In the social sciences, NetLogo has been used to model and investigate such phenomena as housing segregation in cities, urban sprawl, models of human migration in history, the emergence of economic inequality, the effectiveness of school-choice programs, the spread of rumors, and the emergence of ethnocentrism among many others.

Social simulation is a research field that uses computational methods to study issues in the social sciences. Many social scientists struggle with a steep learning curve when they are exposed to social simulation for the first time. NetLogo, which is used to build publishable agent-based models, is “clearly a significant contribution to the community,” said Gary Polhill, president of the ESSA.

Wilensky is a professor of learning sciences, computer science and complex systems at Northwestern. His research on constructionist learning and methods for teaching and communicating complexity, “are also vital in enabling us to articulate more widely why social simulation is essential to the proper understanding of social systems,” Polhill said.

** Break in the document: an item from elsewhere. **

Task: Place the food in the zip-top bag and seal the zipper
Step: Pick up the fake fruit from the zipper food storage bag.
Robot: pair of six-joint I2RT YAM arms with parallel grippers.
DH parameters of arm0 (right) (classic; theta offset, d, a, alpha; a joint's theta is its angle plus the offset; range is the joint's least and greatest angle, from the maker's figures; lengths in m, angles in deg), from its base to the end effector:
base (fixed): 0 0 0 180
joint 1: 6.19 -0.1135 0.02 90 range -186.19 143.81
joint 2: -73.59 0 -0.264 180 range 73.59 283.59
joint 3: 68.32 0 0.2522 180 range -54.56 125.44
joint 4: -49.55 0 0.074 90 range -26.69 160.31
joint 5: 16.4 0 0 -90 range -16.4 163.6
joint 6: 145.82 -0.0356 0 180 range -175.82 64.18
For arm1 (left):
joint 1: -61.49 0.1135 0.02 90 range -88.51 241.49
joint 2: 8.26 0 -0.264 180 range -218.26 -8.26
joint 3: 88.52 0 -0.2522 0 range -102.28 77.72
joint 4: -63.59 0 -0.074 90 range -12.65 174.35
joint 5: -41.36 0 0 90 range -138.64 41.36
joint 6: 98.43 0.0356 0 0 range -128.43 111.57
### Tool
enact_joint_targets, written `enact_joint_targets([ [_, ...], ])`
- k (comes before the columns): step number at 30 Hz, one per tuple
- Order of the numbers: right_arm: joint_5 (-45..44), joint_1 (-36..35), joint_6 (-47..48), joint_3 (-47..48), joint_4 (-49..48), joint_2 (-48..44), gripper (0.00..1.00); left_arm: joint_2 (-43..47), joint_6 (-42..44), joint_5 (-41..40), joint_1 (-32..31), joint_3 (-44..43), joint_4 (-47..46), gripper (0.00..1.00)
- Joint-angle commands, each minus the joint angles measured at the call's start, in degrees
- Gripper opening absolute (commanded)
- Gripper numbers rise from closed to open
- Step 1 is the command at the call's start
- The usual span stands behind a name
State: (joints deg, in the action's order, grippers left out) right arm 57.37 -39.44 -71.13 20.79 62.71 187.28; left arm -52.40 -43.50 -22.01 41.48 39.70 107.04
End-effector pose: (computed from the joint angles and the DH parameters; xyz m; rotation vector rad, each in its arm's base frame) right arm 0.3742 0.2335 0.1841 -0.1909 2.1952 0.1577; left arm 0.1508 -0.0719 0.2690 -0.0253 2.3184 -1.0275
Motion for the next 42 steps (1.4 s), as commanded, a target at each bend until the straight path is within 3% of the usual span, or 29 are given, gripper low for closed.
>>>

Wilensky is the founder and current director of the Center for Connected Learning and Computer-Based Modeling and a co-founder of the Northwestern Institute on Complex Systems (NICO). He co-designed and co-directs the Computer Science/Learning Science PhD program, situated both in McCormick and in the School of Education and Social Policy.

He also is a faculty member in the program of Cognitive Science and Philosophy; the program in Technology and Social Behavior; the Center for Interdisciplinary Exploration and Research in Astrophysics; and the Segal Design Center.

In 2016, Wilensky received the ISDDE prize for excellence in design for his work on NetLogo.

He was honored during the closing ceremony of the 2018 Social Simulation Conference in Stockholm on August 24.